### WHAT IS BEING ASKED:
Only the lines with "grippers" in them need to be copied from the listing.
*** DATA EXTRACT ***
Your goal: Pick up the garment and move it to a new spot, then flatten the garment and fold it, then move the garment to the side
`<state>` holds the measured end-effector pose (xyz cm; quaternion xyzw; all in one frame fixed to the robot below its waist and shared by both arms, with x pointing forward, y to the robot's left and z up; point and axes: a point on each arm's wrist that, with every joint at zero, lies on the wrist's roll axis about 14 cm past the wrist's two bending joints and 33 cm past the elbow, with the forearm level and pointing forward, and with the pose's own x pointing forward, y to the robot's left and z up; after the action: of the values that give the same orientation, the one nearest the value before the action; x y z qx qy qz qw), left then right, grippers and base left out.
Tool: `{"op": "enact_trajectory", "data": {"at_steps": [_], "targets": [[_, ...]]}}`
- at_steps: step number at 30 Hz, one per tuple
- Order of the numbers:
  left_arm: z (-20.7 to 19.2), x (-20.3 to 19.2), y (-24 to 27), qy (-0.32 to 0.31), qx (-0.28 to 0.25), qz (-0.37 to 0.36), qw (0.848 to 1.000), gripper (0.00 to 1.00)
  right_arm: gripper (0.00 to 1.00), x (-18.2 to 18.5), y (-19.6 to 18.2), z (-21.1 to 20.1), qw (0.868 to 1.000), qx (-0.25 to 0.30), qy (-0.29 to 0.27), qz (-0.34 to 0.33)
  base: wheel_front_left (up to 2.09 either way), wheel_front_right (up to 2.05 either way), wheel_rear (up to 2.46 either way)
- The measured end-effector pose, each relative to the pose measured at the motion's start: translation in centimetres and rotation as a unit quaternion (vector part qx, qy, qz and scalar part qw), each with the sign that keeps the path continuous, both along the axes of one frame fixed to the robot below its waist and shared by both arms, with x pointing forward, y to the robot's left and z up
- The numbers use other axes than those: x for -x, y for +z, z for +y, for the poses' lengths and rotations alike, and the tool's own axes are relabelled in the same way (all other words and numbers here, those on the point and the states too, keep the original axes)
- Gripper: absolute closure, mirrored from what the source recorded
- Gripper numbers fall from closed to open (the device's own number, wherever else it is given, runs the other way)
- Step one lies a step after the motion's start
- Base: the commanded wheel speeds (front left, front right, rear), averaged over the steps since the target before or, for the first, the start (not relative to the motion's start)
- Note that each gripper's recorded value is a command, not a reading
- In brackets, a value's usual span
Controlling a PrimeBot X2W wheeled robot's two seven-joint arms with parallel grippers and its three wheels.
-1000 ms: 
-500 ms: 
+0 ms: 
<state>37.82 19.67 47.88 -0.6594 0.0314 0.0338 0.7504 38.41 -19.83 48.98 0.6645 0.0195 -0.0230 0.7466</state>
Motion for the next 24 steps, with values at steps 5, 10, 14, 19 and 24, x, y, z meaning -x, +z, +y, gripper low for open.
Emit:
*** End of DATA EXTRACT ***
### RESULT BELOW:
`<state>` holds the measured end-effector pose (xyz cm; quaternion xyzw; all in one frame fixed to the robot below its waist and shared by both arms, with x pointing forward, y to the robot's left and z up; point and axes: a point on each arm's wrist that, with every joint at zero, lies on the wrist's roll axis about 14 cm past the wrist's two bending joints and 33 cm past the elbow, with the forearm level and pointing forward, and with the pose's own x pointing forward, y to the robot's left and z up; after the action: of the values that give the same orientation, the one nearest the value before the action; x y z qx qy qz qw), left then right, grippers and base left out.
Controlling a PrimeBot X2W wheeled robot's two seven-joint arms with parallel grippers and its three wheels.

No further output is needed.